Cyberslacking: When Procrastination Goes Digital

Procrastination is always been a problem, but in the digital age the procrastination beast has changed.

Cyberslacking: v Procrastinating or putting off an important task or activity by using technology.

Here are the most popular forms of cyberslacking:

-Cruising Facebook

-Playing Online Games

-Web surfing

-Playing phone games

-Texting or IMing friends to check-in

-Watching YouTube videos

First, cyberslacking is far too easy to do. Because we have so many devices, cyberslacking activities beckon to us from every corner…a buzzing phone in our pocket, a pinging computer on our desk, a beeping iPad from our bag. Often times when I would procrastinate on homework, sheer boredom would bring me back to my work. In all seriousness, I do not think I have been bored in four years—since the advent of Facebook and proliferation of IM and texting. Because I am never bored, it is hard to feel the natural inclination to go back to work, I find more and more that I have to force myself away.

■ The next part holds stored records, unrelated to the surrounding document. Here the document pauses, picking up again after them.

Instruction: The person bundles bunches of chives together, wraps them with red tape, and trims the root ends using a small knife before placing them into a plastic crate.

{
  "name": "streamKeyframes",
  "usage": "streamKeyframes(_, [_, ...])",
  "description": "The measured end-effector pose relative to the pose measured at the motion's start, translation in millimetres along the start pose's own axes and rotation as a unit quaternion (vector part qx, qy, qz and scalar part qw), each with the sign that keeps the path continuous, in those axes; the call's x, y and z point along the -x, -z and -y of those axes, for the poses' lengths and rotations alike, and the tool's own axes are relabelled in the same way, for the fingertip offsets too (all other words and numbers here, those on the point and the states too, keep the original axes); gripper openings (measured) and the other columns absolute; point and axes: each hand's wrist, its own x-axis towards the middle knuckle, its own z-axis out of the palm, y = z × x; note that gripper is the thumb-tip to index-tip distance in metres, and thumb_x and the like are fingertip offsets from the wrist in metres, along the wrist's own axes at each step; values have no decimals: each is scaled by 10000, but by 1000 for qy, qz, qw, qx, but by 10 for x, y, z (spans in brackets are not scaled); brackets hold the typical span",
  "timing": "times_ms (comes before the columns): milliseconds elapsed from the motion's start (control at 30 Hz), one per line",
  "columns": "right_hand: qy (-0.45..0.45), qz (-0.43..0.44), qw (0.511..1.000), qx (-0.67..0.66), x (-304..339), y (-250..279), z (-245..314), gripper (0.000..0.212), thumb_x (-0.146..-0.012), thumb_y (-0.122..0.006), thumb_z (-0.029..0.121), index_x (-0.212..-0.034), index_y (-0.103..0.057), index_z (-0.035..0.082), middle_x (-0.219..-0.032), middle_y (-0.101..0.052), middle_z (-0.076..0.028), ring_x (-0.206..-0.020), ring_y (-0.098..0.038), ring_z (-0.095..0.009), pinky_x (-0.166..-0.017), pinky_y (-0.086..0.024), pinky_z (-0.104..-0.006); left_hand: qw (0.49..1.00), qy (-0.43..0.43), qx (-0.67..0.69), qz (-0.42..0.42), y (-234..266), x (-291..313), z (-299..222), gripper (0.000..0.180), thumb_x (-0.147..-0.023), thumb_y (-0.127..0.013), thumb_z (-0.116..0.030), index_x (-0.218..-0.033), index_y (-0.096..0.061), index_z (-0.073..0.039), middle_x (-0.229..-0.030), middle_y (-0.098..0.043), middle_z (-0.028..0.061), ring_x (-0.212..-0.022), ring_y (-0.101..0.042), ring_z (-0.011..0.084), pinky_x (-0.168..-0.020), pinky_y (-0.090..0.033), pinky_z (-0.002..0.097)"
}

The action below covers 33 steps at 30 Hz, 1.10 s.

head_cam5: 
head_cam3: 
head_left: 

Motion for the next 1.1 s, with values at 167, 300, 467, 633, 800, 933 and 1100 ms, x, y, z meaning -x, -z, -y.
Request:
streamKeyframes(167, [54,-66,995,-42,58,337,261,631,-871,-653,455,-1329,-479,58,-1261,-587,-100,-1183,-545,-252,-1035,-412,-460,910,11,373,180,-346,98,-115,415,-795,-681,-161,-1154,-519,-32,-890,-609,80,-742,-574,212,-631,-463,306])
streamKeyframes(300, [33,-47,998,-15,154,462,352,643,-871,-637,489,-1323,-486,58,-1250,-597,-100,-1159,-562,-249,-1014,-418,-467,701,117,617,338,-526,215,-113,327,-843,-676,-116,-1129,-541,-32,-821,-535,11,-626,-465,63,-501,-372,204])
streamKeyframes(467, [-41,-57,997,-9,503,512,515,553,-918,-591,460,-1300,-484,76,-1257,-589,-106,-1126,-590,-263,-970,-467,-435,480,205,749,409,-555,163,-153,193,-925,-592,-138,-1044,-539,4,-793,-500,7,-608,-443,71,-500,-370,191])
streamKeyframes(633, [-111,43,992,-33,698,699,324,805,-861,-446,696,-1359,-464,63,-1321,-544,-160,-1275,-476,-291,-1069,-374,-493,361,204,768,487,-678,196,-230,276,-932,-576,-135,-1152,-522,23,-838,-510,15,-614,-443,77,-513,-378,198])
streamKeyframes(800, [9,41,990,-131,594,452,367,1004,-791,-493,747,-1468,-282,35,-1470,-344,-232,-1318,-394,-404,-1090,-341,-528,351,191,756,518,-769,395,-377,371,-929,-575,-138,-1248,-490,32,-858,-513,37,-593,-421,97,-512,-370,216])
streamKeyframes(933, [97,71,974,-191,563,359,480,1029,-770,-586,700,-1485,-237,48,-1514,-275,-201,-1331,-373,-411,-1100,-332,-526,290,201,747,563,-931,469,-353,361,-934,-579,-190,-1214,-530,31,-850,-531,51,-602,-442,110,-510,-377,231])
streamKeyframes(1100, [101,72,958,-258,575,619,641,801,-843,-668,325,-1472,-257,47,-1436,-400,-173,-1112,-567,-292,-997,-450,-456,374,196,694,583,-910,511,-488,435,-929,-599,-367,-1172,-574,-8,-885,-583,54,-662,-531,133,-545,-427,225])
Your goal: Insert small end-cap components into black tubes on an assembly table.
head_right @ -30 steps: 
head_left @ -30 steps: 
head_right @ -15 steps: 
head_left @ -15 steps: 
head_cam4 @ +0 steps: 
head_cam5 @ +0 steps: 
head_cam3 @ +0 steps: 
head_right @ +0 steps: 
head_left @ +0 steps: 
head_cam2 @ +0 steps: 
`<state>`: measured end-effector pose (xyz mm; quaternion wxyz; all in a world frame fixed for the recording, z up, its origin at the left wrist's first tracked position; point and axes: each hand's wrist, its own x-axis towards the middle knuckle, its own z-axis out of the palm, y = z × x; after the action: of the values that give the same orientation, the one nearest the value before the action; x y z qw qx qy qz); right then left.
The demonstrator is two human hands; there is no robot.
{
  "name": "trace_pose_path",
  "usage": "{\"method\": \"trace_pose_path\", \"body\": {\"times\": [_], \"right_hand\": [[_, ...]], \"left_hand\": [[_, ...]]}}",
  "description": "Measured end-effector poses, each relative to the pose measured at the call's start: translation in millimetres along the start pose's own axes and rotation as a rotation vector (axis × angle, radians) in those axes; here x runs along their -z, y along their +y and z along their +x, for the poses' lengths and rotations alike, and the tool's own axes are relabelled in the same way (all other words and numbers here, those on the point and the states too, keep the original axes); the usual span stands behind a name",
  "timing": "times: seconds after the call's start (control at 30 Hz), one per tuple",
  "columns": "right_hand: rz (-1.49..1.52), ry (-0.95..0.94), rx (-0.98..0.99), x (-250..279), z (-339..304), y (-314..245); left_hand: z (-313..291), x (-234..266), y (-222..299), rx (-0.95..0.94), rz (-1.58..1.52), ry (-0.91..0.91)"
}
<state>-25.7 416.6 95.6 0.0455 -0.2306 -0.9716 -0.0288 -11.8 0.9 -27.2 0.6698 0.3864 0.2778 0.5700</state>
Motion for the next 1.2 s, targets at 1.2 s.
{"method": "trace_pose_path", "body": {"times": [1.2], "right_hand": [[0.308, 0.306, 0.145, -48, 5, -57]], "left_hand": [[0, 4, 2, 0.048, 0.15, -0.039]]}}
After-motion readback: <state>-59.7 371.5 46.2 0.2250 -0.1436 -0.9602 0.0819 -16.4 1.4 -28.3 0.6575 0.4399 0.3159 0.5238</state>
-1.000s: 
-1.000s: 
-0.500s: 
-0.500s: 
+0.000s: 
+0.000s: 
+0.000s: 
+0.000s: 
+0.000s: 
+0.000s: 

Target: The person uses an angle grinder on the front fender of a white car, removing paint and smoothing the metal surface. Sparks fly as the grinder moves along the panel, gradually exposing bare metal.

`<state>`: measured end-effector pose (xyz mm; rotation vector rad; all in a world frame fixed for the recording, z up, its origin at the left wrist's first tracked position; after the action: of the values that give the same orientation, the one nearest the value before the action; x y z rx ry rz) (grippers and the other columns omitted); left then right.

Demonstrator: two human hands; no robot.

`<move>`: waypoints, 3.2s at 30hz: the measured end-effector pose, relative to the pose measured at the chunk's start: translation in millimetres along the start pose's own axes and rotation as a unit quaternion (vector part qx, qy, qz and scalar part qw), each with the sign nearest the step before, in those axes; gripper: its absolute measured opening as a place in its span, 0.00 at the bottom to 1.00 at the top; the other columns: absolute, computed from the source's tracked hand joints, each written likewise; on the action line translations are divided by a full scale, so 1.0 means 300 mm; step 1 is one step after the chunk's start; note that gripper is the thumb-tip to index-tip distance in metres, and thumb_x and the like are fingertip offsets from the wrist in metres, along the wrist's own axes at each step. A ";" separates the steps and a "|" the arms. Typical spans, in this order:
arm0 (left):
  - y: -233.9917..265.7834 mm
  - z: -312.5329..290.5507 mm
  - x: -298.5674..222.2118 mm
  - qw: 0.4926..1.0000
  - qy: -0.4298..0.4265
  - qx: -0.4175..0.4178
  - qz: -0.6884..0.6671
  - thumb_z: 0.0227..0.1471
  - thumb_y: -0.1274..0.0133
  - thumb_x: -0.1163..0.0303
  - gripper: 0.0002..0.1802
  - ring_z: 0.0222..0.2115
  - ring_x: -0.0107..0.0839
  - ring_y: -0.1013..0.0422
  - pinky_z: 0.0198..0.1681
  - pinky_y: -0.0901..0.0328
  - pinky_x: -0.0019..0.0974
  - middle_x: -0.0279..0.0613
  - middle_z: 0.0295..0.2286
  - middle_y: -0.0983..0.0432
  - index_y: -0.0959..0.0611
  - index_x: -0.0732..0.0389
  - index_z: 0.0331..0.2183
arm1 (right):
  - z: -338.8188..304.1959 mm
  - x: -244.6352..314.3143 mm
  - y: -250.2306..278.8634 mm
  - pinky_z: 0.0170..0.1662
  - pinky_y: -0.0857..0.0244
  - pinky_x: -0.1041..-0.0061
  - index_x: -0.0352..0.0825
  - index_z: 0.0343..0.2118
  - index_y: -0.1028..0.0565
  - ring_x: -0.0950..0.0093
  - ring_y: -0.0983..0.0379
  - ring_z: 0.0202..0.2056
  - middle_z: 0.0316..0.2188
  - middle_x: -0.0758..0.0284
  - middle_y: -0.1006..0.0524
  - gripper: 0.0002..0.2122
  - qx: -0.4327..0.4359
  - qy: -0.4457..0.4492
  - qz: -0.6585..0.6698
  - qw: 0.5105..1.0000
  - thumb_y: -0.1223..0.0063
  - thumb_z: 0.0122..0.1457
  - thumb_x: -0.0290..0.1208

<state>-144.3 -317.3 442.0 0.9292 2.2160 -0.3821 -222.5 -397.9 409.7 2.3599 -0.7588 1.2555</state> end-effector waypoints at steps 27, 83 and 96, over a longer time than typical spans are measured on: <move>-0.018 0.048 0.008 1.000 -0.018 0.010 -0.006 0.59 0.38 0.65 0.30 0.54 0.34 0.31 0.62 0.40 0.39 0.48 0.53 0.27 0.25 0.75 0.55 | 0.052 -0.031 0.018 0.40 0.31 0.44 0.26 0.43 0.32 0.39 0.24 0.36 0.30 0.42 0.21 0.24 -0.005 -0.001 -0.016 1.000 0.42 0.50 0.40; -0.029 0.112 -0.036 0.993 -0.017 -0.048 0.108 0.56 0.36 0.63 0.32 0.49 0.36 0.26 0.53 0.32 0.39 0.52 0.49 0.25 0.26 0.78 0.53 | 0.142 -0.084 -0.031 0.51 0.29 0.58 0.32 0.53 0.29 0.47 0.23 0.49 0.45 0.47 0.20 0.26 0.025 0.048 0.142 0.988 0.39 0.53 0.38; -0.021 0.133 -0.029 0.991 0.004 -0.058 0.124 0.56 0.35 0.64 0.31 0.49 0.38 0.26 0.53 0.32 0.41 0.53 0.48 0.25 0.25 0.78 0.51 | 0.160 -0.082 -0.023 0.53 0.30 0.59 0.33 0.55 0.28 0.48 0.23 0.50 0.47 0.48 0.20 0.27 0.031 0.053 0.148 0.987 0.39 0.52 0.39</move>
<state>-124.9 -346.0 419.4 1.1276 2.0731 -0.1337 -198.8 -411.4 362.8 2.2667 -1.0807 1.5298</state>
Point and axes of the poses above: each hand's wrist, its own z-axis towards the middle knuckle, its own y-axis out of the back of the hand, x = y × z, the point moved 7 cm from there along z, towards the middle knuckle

Cyberslacking is also hard to avoid because we now work where we play. Teenagers write their essay on the same computer that they chat with friends. A pinging IM icon is far too tempting when working on a report for work. In addition, my personal and work emails mix so I, along with many others find it hard to say no to a funny YouTube video from a friend when I am supposed to be sending pitch emails.

How can we prevent cyberslacking in our own lives? Here’s how:

1) Make Two Different Users

Make two different users for yourself on your computer—one personal one, and one ‘work’ one. On the work one you can uninstall or remove from the dock any chat or IM programs. On your Internet browser you can get rid of any personal or fun bookmarks. If you are really extreme you can even install parental controls on the work user to block social sites and games.

2) Have a Far-Away Phone Charge Station

A buzzing phone is almost impossible to ignore. If you set-up a charging station by the front door or in the kitchen you can plug it in while working, writing or paying bills. This way you are not inclined to check it or play games.

3) Get Two Email Accounts

Separating out personal and business email is becoming more and more important. Especially when Facebook sends you messages and updates to your email. I highly recommend separating your email accounts to not get distracted.

4) Work in Chunks

Chunking is a great way to work without getting distracted or procrastinate. This is when you use a phone or egg timer to work in chunks—30 minutes on, 5 minutes off. You work very efficiently during your 30 minutes to get to your 5 minute break where you can check Facebook, texts or watch a quick video.

Cyberslacking can creep up on you and sap away your productivity. I highly recommend keeping a log of how much you are working (or not) during a typical day. Avoiding cyberslacking is also how we teach ourselves how to be attentive in life, which is a skill that is slowly disappearing in the digital age.